Building walls on the seafloor could halt the slide of undersea glaciers melting in the deep ocean and ultimately hold back rising sea levels resulting from global warming, according to a study published Thursday in the European Geosciences Union journal The Cryosphere.
The report suggested altering the surface of the seafloor near glaciers flowing into the ocean as a way of preventing them from melting further.
This process, called glacial geoengineering, would entail the construction of isolated columns or mounds on the sea floor.
On a smaller scale, the structures would extend about 300 meters high and would have about a 30 percent probability of preventing a runaway collapse of ice sheets in the west Antarctic.

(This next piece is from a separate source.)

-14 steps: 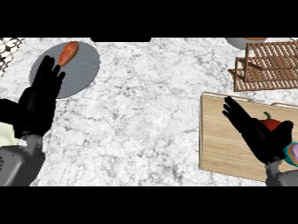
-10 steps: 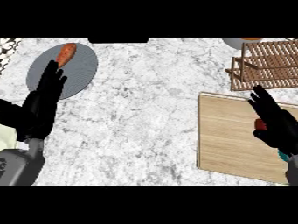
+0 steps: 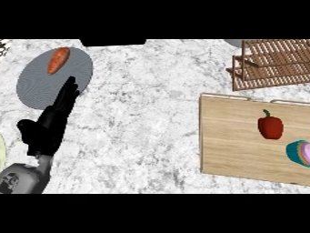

A larger initiative, which is beyond the size of existing large civil engineering projects, would have higher chances of success and could even cause ice sheets to regain mass, researchers said.
"We all understand that we have an urgent professional obligation to determine how much sea level rise society should expect, and how fast that sea level rise is likely to come," study author Michael Wolovick said in a statement. "However, we would argue that there is also an obligation to try to come up with ways that society could protect itself against a rapid ice-sheet collapse."
Recent research has suggested that warm water beneath ice shelves was a contributor to ice loss in west Antarctica.
NASA's Jet Propulsion Laboratory outlined this in 2016 in a report published in the journal Nature Communications, which said increased circulation of warm water beneath the ice shelf was likely the main contributor to ice loss in the region.
The proposed project could help combat the effects of climate change, but Wolovick cautioned that reducing emissions still remained key to stopping climate change and its dramatic effects.
"The more carbon we emit, the less likely it becomes that the ice sheets will survive in the long term at anything close to their present volume," he said.